--- DATA LISTING ---

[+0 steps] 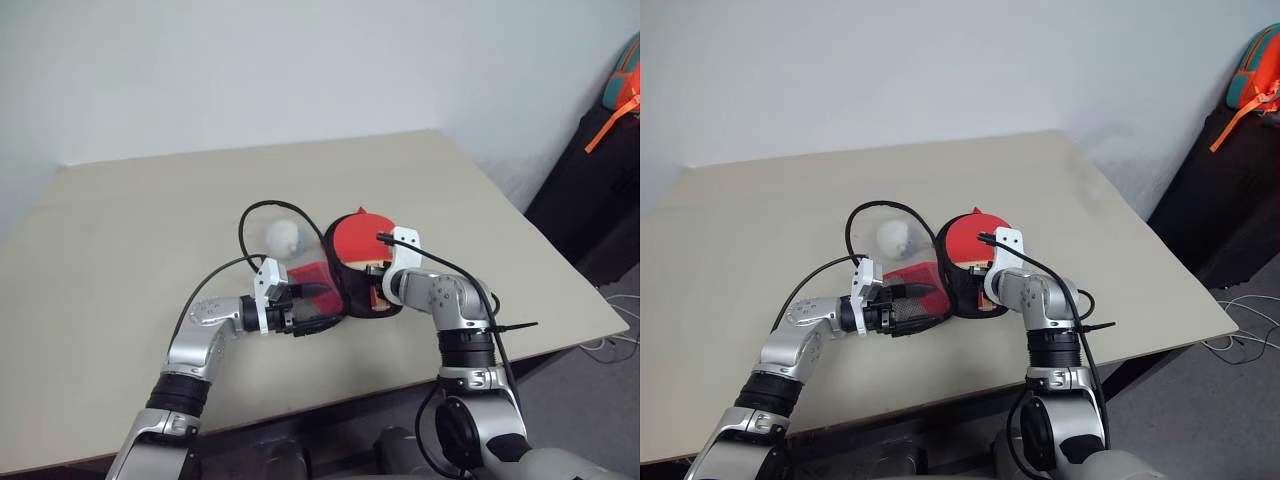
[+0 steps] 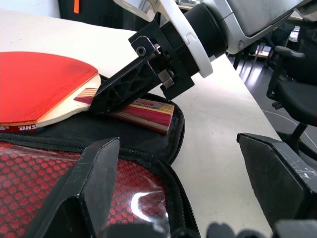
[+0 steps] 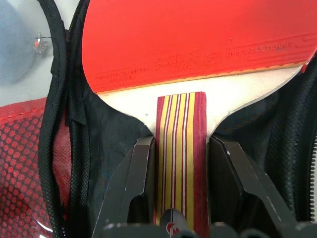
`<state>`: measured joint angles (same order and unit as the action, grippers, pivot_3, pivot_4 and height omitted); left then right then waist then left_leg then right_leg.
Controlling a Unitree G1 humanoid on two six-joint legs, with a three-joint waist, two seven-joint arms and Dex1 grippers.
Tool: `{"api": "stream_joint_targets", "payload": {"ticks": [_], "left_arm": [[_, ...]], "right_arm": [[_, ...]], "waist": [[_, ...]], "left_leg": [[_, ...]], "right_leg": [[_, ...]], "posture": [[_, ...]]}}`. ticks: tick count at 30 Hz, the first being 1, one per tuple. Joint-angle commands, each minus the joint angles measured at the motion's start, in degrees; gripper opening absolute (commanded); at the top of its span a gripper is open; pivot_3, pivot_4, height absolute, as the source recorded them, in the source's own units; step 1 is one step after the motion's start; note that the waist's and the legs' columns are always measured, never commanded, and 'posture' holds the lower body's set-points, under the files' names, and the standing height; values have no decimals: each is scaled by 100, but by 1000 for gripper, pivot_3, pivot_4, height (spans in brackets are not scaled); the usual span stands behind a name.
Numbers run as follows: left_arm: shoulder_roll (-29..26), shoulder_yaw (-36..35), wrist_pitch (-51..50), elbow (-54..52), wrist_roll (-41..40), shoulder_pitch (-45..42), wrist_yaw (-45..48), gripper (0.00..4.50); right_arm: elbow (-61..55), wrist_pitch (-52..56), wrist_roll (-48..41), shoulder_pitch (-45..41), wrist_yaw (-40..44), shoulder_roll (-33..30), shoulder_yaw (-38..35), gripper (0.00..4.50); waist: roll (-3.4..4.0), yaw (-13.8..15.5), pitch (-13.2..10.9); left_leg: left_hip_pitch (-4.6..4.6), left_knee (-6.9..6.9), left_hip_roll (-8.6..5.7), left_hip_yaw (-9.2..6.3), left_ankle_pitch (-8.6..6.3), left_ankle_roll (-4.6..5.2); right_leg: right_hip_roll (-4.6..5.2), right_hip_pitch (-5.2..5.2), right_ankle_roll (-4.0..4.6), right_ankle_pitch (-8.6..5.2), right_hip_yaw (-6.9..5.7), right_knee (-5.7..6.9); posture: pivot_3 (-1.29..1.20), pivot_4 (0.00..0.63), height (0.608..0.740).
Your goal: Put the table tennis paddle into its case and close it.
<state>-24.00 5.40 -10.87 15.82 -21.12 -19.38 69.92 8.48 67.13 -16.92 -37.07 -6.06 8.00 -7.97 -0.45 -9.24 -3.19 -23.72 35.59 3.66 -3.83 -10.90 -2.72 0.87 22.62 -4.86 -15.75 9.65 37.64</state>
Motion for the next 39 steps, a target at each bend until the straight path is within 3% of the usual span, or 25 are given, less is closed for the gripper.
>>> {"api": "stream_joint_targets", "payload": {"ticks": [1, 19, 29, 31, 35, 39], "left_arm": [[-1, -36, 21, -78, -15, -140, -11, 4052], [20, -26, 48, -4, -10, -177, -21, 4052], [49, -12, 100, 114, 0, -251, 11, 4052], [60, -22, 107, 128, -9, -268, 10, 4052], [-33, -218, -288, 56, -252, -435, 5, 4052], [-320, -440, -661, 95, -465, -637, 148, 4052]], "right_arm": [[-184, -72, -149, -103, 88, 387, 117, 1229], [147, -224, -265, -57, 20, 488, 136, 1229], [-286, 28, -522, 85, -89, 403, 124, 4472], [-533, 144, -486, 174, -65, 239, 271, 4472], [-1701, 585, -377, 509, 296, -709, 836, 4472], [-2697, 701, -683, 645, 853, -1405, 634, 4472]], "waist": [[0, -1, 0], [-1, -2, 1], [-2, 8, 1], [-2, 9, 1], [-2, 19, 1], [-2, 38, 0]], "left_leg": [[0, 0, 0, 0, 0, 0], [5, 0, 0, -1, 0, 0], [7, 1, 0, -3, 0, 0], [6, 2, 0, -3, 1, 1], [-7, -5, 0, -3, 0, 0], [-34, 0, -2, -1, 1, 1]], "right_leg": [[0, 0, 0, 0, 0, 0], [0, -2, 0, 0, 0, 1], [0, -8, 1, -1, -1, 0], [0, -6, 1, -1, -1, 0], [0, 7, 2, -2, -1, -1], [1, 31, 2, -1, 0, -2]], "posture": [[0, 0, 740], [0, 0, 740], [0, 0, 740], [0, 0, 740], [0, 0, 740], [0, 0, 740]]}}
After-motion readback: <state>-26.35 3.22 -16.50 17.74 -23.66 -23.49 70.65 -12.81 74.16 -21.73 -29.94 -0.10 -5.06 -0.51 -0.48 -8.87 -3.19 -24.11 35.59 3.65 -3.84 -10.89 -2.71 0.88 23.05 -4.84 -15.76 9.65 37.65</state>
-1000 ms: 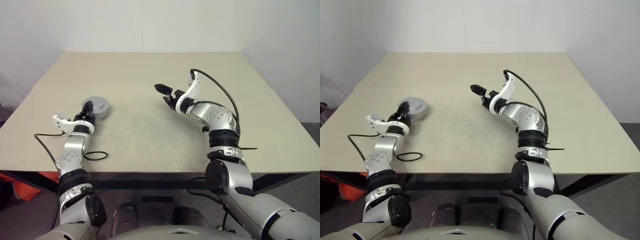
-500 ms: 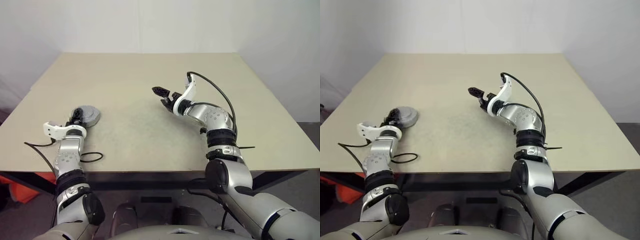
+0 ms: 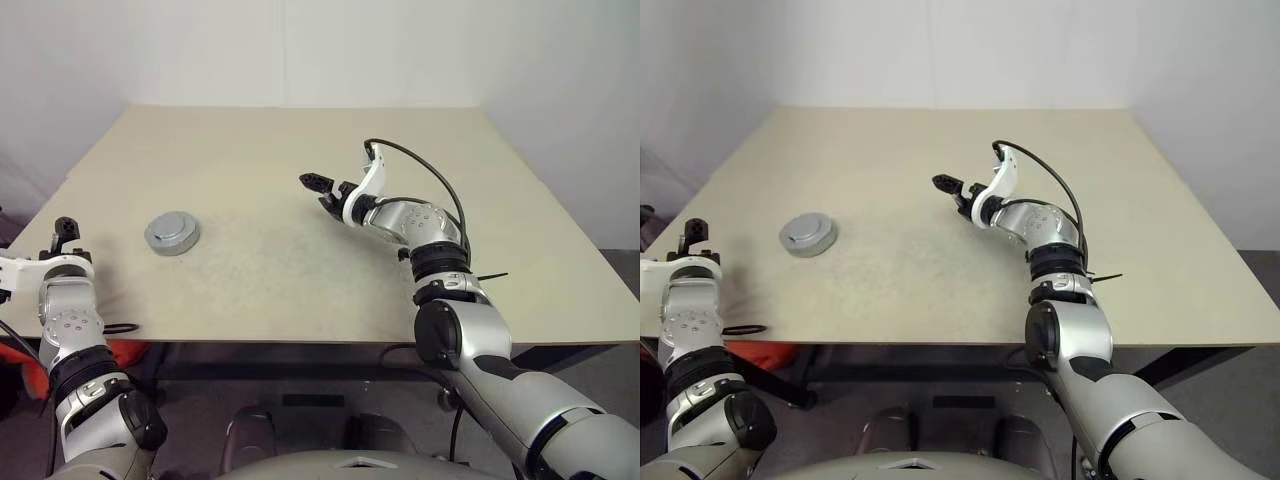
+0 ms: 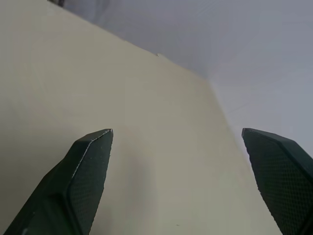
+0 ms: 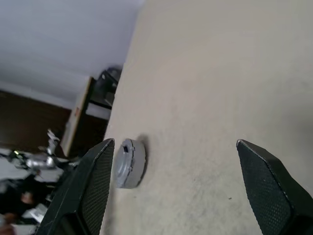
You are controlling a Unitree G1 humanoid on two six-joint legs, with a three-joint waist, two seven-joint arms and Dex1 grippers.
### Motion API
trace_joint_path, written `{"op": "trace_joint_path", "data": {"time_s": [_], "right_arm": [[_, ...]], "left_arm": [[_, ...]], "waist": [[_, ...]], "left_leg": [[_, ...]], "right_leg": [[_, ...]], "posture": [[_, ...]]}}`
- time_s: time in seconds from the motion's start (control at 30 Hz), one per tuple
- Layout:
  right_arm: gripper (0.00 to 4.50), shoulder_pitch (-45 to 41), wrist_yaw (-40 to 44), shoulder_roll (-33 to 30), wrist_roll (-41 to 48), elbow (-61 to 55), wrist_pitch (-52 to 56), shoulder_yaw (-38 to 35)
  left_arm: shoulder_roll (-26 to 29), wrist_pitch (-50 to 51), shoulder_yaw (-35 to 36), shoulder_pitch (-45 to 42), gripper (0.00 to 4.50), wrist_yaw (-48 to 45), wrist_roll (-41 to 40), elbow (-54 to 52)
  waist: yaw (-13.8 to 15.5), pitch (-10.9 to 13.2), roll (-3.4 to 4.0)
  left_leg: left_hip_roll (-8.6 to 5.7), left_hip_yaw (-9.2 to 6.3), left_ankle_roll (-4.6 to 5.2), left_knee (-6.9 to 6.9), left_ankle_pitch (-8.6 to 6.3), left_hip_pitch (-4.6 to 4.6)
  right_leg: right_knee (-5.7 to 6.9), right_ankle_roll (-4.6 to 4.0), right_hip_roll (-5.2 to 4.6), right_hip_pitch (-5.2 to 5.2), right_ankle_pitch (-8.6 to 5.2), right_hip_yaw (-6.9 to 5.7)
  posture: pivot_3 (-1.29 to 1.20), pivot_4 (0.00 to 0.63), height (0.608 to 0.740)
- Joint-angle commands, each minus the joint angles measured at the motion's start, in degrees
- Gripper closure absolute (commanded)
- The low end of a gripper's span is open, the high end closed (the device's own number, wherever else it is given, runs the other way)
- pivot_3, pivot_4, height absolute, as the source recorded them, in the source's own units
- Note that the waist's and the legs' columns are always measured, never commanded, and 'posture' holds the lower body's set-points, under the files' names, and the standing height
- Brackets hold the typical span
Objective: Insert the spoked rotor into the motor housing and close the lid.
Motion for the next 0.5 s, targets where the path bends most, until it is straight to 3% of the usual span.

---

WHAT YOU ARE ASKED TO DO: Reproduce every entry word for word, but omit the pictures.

TASK OUTPUT:
[+0 steps] 
[+0 steps] 
[+0 steps] 
`<state>`: measured joint angles (same order and unit as the action, grippers, pivot_3, pivot_4 and height omitted); left then right then waist then left_leg then right_leg.
Controlling a Unitree G1 humanoid on two six-joint legs, with a three-joint waist, two seven-joint arms and Dex1 grippers.
Tool: `{"api": "stream_joint_targets", "payload": {"ticks": [_], "left_arm": [[_, ...]], "right_arm": [[_, ...]], "waist": [[_, ...]], "left_leg": [[_, ...]], "right_leg": [[_, ...]], "posture": [[_, ...]]}}`. ticks: tick count at 30 Hz, the first being 1, one per tuple. Joint-angle commands, each minus the joint angles measured at the motion's start, in degrees; gripper opening absolute (commanded); at the top of its span a gripper is open; pivot_3, pivot_4, height absolute, as the source recorded them, in the source's own units; step 1 is one step after the motion's start; note that the waist's and the legs' columns are always measured, never commanded, and 'posture' holds the lower body's set-points, under the files' names, and the standing height; values have no decimals: each is scaled by 100, but by 1000 for gripper, pivot_3, pivot_4, height (spans in brackets are not scaled); the usual span stands behind a name.
Numbers run as follows: left_arm: shoulder_roll (-29..26), shoulder_yaw (-36..35), wrist_pitch (-51..50), elbow (-54..52), wrist_roll (-41..40), shoulder_pitch (-45..42), wrist_yaw (-45..48), gripper (0.00..4.50); right_arm: elbow (-61..55), wrist_pitch (-52..56), wrist_roll (-48..41), shoulder_pitch (-45..41), wrist_yaw (-40..44), shoulder_roll (-33..30), shoulder_yaw (-38..35), gripper (0.00..4.50); waist: roll (-3.4..4.0), yaw (-13.8..15.5), pitch (-13.2..10.9); left_leg: left_hip_pitch (-4.6..4.6), left_knee (-6.9..6.9), left_hip_roll (-8.6..5.7), left_hip_yaw (-9.2..6.3), left_ankle_pitch (-8.6..6.3), left_ankle_roll (-4.6..5.2); right_leg: right_hip_roll (-4.6..5.2), right_hip_pitch (-5.2..5.2), right_ankle_roll (-4.0..4.6), right_ankle_pitch (-8.6..5.2), right_hip_yaw (-6.9..5.7), right_knee (-5.7..6.9); posture: pivot_3 (-1.29..1.20), pivot_4 (0.00..0.63), height (0.608..0.740).
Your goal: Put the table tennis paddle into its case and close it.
<state>-24.00 5.40 -10.87 15.82 -21.12 -19.38 69.92 8.48 67.13 -16.92 -37.07 -6.06 8.00 -7.97 -0.45 -9.24 -3.19 -23.72 35.59 3.66 -3.83 -10.90 -2.72 0.87 22.62 -4.86 -15.75 9.65 37.64</state>
Motion for the next 39 steps, a target at each bend until the straight path is within 3% of the usual span, or 25 are given, less is closed for the gripper.
>>> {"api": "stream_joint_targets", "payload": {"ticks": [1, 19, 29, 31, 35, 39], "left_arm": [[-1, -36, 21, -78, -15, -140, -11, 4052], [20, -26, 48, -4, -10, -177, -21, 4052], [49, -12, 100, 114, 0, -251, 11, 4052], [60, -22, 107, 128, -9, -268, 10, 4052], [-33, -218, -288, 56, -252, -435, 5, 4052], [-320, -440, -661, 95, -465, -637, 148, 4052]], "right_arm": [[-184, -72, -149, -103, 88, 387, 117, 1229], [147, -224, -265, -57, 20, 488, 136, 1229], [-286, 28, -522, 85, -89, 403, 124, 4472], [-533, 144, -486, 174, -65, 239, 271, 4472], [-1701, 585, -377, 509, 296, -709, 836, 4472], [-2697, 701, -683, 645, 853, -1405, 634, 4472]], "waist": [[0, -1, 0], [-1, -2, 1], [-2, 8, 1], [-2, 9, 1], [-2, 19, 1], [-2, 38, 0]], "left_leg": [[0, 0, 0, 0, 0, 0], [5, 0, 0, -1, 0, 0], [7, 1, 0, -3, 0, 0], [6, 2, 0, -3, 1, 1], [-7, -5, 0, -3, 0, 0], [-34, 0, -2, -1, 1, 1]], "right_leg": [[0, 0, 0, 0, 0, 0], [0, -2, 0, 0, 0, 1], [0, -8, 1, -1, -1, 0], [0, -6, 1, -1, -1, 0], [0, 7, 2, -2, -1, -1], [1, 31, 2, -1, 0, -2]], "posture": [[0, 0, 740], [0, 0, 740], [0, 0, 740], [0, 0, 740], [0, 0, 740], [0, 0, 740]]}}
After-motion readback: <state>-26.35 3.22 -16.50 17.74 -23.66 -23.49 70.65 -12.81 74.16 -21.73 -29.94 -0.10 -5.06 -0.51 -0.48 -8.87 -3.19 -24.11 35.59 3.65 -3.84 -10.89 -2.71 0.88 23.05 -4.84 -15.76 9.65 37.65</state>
-1000 ms: 
-500 ms: 
+0 ms: 
+0 ms: 
+0 ms: 
You are controlling a Unitree G1 humanoid on two six-joint legs, with a three-joint waist, two seven-joint arms and Dex1 grippers.
### Motion API
trace_joint_path, written `{"op": "trace_joint_path", "data": {"time_s": [_], "right_arm": [[_, ...]], "left_arm": [[_, ...]], "waist": [[_, ...]], "left_leg": [[_, ...]], "right_leg": [[_, ...]], "posture": [[_, ...]]}}`
- time_s: time in seconds from the motion's start (control at 30 Hz), one per tuple
- Layout:
  right_arm: gripper (0.00 to 4.50), shoulder_pitch (-45 to 41), wrist_yaw (-40 to 44), shoulder_roll (-33 to 30), wrist_roll (-41 to 48), elbow (-61 to 55), wrist_pitch (-52 to 56), shoulder_yaw (-38 to 35)
  left_arm: shoulder_roll (-26 to 29), wrist_pitch (-50 to 51), shoulder_yaw (-35 to 36), shoulder_pitch (-45 to 42), gripper (0.00 to 4.50), wrist_yaw (-48 to 45), wrist_roll (-41 to 40), elbow (-54 to 52)
  waist: yaw (-13.8 to 15.5), pitch (-10.9 to 13.2), roll (-3.4 to 4.0)
  left_leg: left_hip_roll (-8.6 to 5.7), left_hip_yaw (-9.2 to 6.3), left_ankle_roll (-4.6 to 5.2), left_knee (-6.9 to 6.9), left_ankle_pitch (-8.6 to 6.3), left_hip_pitch (-4.6 to 4.6)
  right_leg: right_knee (-5.7 to 6.9), right_ankle_roll (-4.6 to 4.0), right_hip_roll (-5.2 to 4.6), right_hip_pitch (-5.2 to 5.2), right_ankle_pitch (-8.6 to 5.2), right_hip_yaw (-6.9 to 5.7)
  posture: pivot_3 (-1.29 to 1.20), pivot_4 (0.00 to 0.63), height (0.608 to 0.740)
- Joint-angle commands, each minus the joint angles measured at the motion's start, in degrees
- Gripper closure absolute (commanded)
- The low end of a gripper's span is open, the high end closed (the device's own number, wherever else it is given, runs the other way)
- pivot_3, pivot_4, height absolute, as the source recorded them, in the source's own units
- Note that the waist's and the legs' columns are always measured, never commanded, and 'posture' holds the lower body's set-points, under the files' names, and the standing height
- Brackets hold the typical span
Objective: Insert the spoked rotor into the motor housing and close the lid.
Motion for the next 0.5 s, targets where the path bends most, until it is straight to 3% of the usual span.

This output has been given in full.